The “young uns” flew away, with a spring. Very rarely did the senior boy condescend to notice them; and they were more afraid of him than they were of the masters.
“I say, by Jove, though, wasn’t that a drop upon our pipes?” roared out Jones.
“Not worse than the exhibition of Trail’s love-letters,” said Durham, with a quiet laugh, Durham not being a smoker: it was ungentlemanly, he proclaimed. “His blushes have scarcely cooled down yet.”
“You go to Bath!” growled Trail “Fancy! if Harkaway had read them!” chuckled St. Aubin. “Tell us, Trail, were they very sweet?”
“I’ll tell you to a thrashing presently; that’ll be sweeter,” foamed Trail “By the way, Ord,” interrupted the senior boy, “ what was the mystery about your not doing that lesson yesterday?”

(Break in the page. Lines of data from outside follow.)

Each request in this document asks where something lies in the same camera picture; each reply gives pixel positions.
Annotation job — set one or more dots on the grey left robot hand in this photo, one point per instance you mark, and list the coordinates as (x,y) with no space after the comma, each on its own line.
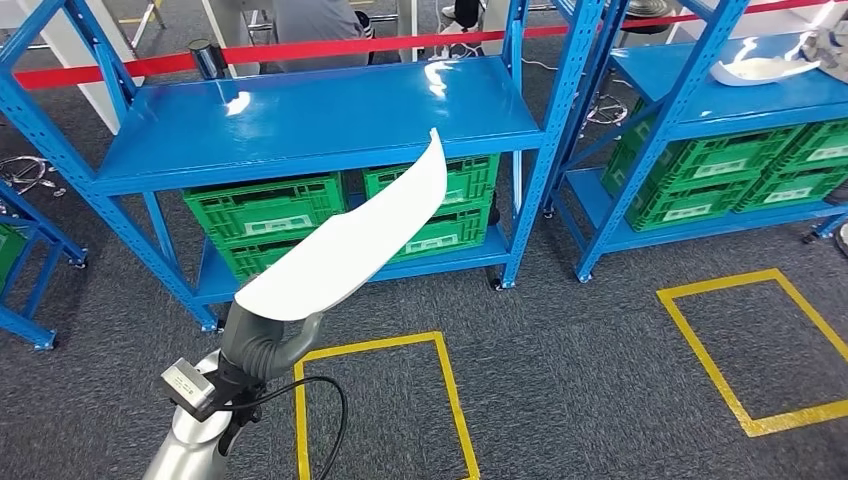
(248,328)

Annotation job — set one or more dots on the white curved plastic part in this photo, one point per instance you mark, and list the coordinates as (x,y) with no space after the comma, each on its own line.
(344,252)
(755,71)

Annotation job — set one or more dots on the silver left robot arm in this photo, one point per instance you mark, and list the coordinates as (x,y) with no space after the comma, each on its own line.
(192,450)

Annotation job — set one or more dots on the blue steel shelf rack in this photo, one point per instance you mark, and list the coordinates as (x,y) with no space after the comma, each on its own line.
(298,112)
(46,226)
(782,99)

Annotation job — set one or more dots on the white desk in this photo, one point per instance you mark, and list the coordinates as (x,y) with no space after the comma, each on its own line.
(232,33)
(495,26)
(106,99)

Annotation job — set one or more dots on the red barrier belt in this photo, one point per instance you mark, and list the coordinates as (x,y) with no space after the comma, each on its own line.
(298,52)

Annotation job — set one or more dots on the seated person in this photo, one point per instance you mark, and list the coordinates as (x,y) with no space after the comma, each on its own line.
(318,26)

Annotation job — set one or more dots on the white power strip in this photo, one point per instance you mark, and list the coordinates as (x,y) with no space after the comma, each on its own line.
(450,53)

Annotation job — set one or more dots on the standing person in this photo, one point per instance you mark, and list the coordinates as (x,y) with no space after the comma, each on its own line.
(467,12)

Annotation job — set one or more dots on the grey wheel hubcap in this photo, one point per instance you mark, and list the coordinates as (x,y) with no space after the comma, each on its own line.
(831,50)

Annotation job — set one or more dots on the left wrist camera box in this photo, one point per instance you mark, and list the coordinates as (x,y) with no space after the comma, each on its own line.
(189,387)

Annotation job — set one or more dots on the black belt post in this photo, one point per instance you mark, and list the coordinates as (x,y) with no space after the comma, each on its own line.
(206,60)

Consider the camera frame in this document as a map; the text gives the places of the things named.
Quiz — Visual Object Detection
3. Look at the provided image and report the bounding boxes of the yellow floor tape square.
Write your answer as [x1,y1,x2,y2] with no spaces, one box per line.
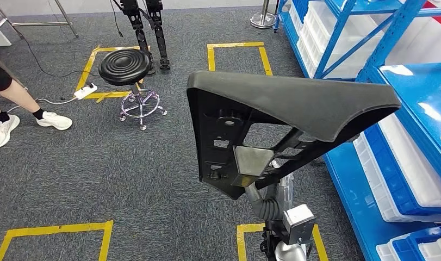
[207,42,273,76]

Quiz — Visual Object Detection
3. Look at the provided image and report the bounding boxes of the white power strip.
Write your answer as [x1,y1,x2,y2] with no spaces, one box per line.
[73,83,98,101]

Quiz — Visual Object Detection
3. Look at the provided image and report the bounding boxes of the black plastic car part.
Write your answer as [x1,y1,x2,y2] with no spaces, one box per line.
[187,70,402,201]

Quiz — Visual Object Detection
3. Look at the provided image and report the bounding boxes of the white floor cable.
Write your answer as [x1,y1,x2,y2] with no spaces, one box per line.
[4,96,79,113]

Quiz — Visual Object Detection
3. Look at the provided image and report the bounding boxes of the person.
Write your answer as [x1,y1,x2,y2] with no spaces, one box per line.
[0,59,73,149]

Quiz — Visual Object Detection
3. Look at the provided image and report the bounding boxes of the black swivel stool chrome base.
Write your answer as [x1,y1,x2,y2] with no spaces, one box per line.
[98,48,167,131]

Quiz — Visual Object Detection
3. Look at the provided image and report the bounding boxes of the blue plastic crate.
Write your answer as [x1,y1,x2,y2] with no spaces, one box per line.
[290,0,315,23]

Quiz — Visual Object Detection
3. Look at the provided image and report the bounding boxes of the white plastic crate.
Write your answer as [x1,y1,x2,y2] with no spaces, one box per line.
[296,0,441,80]

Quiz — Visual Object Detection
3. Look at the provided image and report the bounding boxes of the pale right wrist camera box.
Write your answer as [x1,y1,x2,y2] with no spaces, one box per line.
[282,204,316,246]

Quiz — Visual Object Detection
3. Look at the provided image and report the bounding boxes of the chrome stanchion with round base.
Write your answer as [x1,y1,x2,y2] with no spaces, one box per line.
[250,0,277,29]

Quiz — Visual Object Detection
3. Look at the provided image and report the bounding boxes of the steel frame table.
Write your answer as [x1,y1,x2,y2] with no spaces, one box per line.
[0,0,79,40]

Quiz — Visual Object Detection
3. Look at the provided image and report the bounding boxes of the black humanoid robot legs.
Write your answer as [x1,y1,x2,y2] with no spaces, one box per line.
[110,0,171,76]

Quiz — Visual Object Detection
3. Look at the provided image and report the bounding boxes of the black floor cable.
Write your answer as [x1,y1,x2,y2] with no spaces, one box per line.
[18,28,102,80]

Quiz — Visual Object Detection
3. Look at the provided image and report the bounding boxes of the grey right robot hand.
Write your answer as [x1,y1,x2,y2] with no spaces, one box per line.
[269,160,295,213]

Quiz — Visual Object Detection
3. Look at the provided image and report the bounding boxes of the blue steel shelf rack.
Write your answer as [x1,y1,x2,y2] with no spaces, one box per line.
[272,0,441,80]
[322,0,441,261]

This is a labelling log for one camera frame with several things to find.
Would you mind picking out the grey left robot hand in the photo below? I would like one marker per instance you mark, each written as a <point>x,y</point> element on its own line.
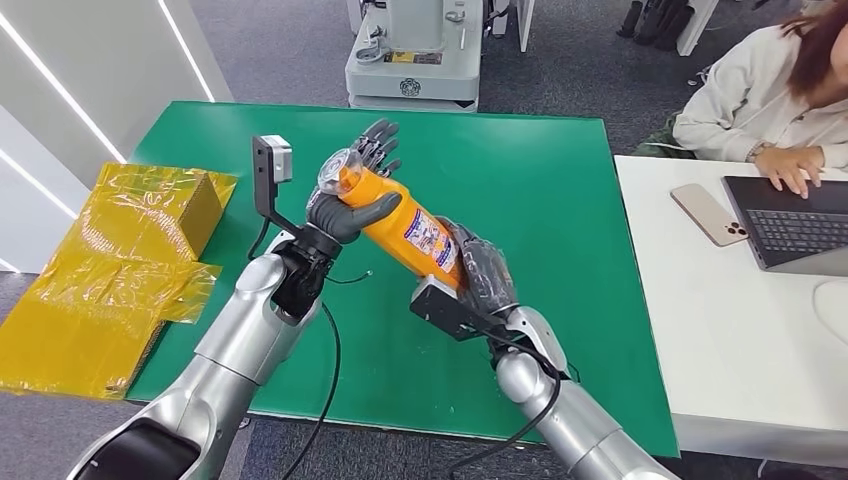
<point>351,208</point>

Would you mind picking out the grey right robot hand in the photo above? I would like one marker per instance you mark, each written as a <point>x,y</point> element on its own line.
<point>487,272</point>

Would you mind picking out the orange plastic bottle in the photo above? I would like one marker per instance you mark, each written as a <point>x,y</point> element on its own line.
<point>397,222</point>

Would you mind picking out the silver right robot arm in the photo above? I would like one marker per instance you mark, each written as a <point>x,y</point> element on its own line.
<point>563,404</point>

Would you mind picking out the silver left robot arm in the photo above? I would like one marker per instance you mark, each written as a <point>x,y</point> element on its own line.
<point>218,371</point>

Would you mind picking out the green table mat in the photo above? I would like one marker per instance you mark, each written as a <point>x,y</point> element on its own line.
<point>530,199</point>

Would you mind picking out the grey wheeled machine base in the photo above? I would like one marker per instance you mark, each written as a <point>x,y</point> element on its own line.
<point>414,56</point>

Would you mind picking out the beige smartphone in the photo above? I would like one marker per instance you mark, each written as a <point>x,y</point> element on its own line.
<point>707,214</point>

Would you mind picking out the yellow taped cardboard box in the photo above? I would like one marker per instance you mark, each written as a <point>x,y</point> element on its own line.
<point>112,278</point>

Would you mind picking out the white furniture panel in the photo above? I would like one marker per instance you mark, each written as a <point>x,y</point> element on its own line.
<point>524,20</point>

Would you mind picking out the white desk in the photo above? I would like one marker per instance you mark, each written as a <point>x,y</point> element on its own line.
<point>735,331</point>

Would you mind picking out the black bag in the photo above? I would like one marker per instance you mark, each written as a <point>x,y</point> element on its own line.
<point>652,20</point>

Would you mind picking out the grey laptop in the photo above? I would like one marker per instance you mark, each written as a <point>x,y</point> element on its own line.
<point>792,222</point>

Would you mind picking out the person's hand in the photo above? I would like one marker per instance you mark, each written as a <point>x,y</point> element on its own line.
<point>788,167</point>

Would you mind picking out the person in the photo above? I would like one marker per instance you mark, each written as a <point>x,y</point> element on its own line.
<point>775,86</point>

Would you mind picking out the white round object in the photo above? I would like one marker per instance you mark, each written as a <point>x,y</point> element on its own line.
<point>833,310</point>

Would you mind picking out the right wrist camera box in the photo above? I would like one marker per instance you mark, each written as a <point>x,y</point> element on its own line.
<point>445,308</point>

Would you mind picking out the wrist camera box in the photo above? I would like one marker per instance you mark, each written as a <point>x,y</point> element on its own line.
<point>272,175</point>
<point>445,308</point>

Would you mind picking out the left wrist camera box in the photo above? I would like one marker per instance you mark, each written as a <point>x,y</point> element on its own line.
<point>272,175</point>

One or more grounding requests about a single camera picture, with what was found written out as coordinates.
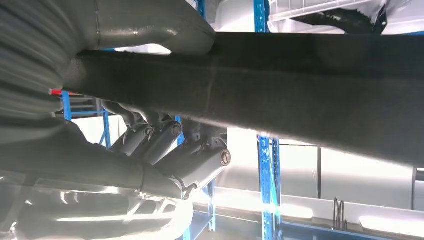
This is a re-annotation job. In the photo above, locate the red barrier belt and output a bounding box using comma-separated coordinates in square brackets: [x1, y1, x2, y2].
[49, 88, 73, 98]

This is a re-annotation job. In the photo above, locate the white plastic bin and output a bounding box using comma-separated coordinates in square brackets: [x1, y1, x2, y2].
[267, 0, 424, 36]

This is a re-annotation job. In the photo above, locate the blue steel shelf rack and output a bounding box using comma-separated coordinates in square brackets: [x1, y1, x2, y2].
[61, 0, 424, 240]

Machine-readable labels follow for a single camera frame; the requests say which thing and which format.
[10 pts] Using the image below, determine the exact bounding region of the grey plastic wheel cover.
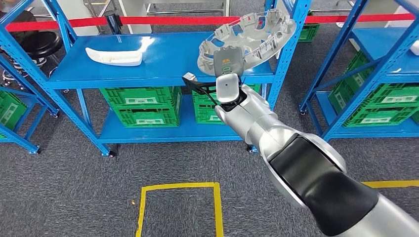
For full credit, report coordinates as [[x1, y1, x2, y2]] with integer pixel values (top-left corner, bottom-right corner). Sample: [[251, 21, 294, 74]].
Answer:
[[197, 8, 297, 77]]

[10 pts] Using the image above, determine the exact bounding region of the blue metal shelf rack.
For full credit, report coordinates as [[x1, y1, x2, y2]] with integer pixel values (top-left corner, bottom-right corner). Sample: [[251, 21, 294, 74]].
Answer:
[[299, 0, 419, 141], [0, 0, 312, 158], [0, 54, 60, 155]]

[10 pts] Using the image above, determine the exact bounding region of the red barrier band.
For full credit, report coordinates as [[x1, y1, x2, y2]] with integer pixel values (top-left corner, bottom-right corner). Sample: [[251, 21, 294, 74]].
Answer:
[[4, 13, 416, 33]]

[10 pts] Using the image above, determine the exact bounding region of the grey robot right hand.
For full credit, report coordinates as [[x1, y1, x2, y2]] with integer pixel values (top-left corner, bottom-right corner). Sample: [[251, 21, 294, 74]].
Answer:
[[213, 45, 245, 77]]

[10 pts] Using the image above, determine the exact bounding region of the black round stool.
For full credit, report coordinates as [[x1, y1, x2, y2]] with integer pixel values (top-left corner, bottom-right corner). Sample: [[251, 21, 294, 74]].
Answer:
[[19, 31, 70, 94]]

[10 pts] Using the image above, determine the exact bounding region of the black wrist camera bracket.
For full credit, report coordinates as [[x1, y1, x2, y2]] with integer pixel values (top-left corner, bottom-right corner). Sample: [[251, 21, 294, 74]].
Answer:
[[182, 77, 219, 106]]

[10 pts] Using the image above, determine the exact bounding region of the person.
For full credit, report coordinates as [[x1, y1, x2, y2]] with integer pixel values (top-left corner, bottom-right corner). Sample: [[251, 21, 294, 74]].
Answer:
[[0, 0, 50, 86]]

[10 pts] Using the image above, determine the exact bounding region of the yellow floor tape square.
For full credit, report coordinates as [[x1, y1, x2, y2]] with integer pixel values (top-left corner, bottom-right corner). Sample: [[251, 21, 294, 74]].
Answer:
[[135, 182, 224, 237]]

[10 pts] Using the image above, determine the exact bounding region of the black barrier post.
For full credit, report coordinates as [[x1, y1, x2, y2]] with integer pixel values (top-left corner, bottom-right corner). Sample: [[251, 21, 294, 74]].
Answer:
[[104, 10, 124, 36]]

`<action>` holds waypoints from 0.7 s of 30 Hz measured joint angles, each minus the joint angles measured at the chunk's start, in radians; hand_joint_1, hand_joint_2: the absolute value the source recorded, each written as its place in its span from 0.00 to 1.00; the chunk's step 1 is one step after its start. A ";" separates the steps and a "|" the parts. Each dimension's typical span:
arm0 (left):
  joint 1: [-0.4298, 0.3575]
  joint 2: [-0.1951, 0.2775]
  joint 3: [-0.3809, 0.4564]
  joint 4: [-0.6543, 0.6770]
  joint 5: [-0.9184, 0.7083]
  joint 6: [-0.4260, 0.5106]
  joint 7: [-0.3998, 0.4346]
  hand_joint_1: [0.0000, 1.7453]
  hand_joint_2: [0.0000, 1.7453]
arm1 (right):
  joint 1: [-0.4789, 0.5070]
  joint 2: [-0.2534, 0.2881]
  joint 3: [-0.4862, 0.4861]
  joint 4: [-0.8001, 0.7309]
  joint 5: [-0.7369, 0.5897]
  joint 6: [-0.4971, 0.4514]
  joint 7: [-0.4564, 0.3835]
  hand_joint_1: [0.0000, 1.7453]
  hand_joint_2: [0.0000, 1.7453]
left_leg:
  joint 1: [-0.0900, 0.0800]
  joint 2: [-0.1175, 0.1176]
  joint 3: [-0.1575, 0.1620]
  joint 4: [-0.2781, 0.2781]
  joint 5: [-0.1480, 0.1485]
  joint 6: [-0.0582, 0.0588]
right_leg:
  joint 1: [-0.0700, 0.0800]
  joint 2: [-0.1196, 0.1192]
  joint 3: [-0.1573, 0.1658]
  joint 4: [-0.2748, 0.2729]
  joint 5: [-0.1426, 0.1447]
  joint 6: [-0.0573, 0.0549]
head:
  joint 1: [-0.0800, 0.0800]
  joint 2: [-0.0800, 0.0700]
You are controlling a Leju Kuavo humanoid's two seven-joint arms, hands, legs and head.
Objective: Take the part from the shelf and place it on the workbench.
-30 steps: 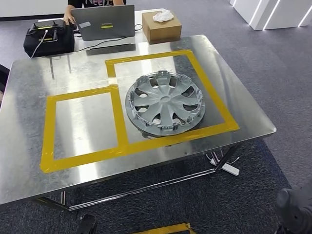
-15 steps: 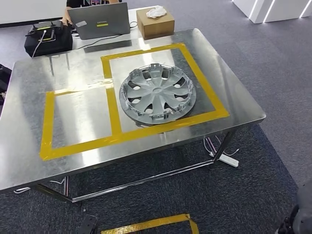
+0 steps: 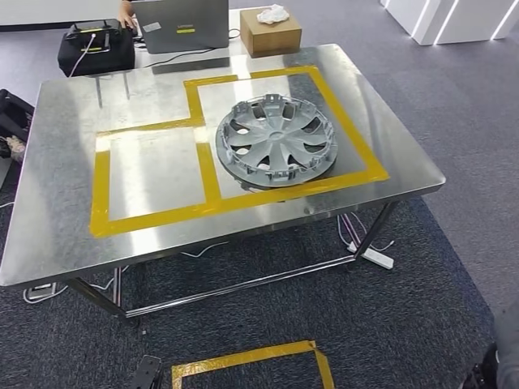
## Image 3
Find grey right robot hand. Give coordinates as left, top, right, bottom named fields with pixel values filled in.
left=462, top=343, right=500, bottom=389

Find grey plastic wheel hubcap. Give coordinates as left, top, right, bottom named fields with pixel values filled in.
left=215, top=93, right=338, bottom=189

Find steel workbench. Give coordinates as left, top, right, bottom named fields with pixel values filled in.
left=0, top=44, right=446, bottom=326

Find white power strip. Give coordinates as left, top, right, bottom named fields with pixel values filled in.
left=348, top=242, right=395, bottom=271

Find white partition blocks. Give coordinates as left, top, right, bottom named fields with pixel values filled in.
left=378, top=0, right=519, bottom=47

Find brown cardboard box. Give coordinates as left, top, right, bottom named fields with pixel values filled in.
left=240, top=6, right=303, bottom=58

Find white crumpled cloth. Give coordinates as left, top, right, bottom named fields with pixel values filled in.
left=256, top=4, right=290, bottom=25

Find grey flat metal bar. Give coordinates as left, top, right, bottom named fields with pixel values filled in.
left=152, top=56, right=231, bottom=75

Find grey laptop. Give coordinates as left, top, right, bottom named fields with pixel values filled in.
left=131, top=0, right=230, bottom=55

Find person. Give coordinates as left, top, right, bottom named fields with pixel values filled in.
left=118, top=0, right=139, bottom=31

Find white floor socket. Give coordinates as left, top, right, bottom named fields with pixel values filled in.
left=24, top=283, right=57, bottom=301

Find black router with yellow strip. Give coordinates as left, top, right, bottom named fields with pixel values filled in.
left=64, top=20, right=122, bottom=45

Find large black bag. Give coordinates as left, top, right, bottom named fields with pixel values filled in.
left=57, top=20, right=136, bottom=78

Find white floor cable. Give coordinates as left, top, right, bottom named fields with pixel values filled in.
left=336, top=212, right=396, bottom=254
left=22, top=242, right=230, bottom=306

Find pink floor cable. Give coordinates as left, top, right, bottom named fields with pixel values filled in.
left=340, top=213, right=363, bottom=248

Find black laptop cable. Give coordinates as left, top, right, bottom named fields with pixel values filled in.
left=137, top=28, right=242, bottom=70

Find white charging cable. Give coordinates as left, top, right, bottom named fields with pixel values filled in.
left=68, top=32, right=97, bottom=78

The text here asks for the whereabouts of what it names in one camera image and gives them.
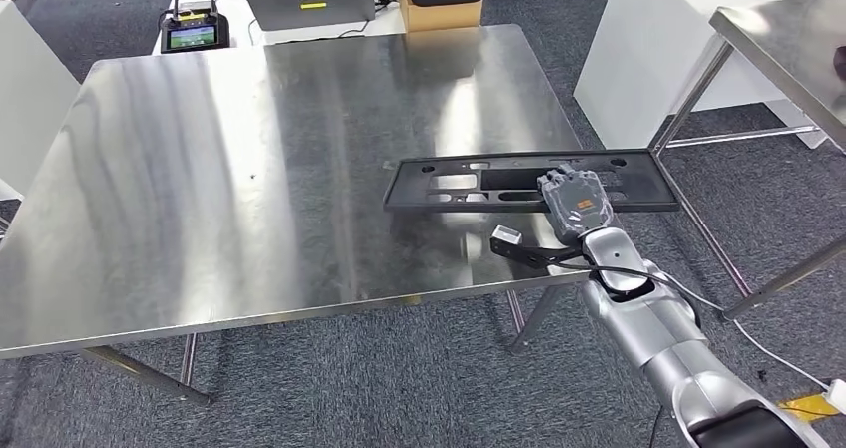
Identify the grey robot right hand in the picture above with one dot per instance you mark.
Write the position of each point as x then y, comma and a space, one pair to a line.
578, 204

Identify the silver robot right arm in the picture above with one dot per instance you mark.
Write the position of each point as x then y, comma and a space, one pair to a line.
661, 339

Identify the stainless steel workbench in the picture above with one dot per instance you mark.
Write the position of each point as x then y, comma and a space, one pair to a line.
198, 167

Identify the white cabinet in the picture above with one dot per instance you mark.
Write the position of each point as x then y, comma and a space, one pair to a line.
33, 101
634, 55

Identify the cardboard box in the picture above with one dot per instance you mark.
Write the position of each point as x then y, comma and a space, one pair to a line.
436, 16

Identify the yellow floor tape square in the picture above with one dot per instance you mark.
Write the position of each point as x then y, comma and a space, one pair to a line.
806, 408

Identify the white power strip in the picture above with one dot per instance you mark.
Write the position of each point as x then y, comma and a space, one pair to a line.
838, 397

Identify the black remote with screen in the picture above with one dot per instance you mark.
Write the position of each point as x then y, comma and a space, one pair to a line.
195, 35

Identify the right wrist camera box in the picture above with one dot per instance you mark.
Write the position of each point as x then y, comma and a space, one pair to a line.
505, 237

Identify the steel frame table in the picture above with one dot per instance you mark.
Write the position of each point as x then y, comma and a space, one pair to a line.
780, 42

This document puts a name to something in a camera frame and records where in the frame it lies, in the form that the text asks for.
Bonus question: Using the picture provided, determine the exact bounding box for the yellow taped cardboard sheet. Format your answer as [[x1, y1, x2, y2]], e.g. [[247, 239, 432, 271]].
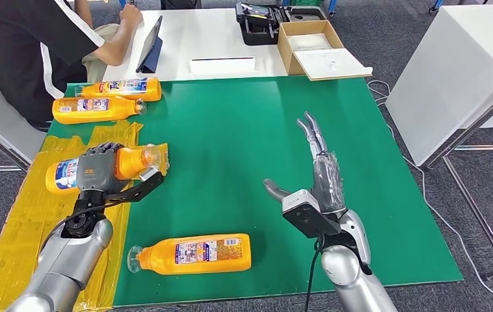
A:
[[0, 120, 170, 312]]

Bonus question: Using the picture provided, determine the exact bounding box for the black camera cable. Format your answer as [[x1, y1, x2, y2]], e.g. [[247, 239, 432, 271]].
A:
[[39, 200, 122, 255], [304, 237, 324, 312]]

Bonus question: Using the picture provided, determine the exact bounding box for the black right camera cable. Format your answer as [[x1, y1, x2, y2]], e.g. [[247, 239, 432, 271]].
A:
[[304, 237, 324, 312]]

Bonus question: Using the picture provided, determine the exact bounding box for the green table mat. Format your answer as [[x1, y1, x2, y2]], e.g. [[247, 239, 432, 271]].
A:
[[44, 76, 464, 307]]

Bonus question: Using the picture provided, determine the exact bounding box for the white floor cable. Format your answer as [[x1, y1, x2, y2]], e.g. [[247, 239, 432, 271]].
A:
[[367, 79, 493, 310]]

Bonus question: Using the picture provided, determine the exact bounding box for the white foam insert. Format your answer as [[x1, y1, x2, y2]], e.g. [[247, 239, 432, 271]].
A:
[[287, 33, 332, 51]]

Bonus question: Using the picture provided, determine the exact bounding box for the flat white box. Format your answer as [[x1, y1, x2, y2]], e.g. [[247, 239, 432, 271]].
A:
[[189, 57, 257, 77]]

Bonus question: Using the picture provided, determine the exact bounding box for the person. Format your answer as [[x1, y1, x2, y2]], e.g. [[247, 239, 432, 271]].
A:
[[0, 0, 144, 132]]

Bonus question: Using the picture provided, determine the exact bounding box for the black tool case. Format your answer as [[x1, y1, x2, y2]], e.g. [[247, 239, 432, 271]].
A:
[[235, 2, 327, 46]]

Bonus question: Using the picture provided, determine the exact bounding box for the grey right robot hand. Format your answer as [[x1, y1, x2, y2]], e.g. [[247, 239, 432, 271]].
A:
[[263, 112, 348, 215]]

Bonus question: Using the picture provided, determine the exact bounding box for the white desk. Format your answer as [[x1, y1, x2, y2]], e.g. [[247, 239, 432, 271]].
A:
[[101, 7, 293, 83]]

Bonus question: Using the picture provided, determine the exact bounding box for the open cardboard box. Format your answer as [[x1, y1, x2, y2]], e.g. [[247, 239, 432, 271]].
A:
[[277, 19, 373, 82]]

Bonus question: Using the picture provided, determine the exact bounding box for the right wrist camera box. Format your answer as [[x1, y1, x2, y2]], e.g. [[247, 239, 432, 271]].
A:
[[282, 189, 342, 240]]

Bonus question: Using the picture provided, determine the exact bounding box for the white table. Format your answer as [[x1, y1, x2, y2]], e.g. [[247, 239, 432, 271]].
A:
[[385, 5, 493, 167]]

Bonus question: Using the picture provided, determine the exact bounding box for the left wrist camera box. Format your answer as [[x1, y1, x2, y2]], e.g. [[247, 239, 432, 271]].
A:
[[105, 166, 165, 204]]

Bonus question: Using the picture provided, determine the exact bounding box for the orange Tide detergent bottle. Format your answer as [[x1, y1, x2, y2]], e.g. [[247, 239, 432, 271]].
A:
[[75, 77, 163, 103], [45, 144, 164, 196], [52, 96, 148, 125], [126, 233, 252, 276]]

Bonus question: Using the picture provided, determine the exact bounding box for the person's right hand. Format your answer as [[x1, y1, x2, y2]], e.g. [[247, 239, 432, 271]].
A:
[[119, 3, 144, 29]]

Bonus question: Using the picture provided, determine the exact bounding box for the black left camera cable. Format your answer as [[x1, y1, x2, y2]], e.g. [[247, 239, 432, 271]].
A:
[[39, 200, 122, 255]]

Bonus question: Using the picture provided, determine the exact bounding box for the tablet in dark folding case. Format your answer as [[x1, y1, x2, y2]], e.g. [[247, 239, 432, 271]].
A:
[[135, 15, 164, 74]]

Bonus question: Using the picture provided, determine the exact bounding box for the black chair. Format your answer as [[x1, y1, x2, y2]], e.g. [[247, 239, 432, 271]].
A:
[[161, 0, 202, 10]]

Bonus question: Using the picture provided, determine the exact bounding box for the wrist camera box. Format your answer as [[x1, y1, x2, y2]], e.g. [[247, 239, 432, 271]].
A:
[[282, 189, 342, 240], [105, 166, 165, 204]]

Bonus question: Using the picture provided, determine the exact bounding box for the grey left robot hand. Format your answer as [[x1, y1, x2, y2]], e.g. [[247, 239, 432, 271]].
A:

“That’s a secret, and not to be told, Durham. And it’s not my secret, or you might be welcome to it. I am glad the master knows it, though I could not tell him myself.”
Away went William as he spoke; it was nearly a quarter past nine, and he had his breakfast to get, and plenty of lessons to do before ten. He could not afford to be idle another minute between then and Michaelmas day. A whole evening, yesterday, and he had done nothing.
“Did you ever hear such a rum address as that which came from Harkaway this morning?” cried Jackson. “Apologizing for having flogged a boy!”
“It’s all rum together, I think,” returned Henley. “But I know who I believe forked the money.”
“Who?” was chorused out.
“Why, Ord, of course. It couldn’t go without hands; and, look at the facts. Ord acknowledges to having been sneaking round the lodge; he can’t deny it, for Dade saw him.”
“Hold your jaw, Henley,” interrupted the senior boy. “Speak fair, if you speak at all. Ord does not acknowledge to sneaking round the lodge: he acknowledges to having been walking there; but that’s a different thing. There’s not one of us
but is walking about there often enough. Ord has nothing of the sneak about him.”
“Well, to having been near the lodge, if you like it better,” resumed Henley, in some irritation: “to having been there at the very time the money seems to have vanished. And this morning he comes to school with gold in his pocket, he who never has the ghost of even a silver coin. I say the facts are suspicious.”
“No,” persisted Durham, “not if you look at them dispassionately, and remember what Ord is — honourable as the day. The only suspicious point is his having the halfsovereign, and he says he has accounted for it to the master, so there’s an end of that. I’d a thousand times rather suspect you, than suspect Ord.”
“Oh, thank you,” chafed Henley, flying into a passion. “Why don’t you accuse me? why don’t you report me to Harkaway as the thief? You are senior, you know, and will be listened to. I’d go and get a warrant from the magistrates, if I were you, and have me taken up.”
Durham laughed at him. “Go on, go on, Henley; it’s fun to see you in a tantrum. I said that not a foundation boy was guilty of it, and I am sure they are not. I don’t care where the money’s gone, or who has got it; it’s not an Elchester College boy.”
The days passed on, and nothing came to light about the loss, neither the money nor anything else. A disagreeable feeling against William grew in the school, risen in the first instance by Henley: not that Henley was actuated by malicious motives, but he had taken it into his head that William was the offender, and nothing could shake his opinion. It was a precious shame, he said, that all should lie under the ban; and he would willingly have given three months’ pocket-money to bring the thing to light. Durham retained his own opinion, and a few — not many — thought with him.
One evening, William was deep over his lessons, when a knock came to the door. The servant opened it, and he heard one of his companions ask for him in the unceremonious manner patronised by the college boys.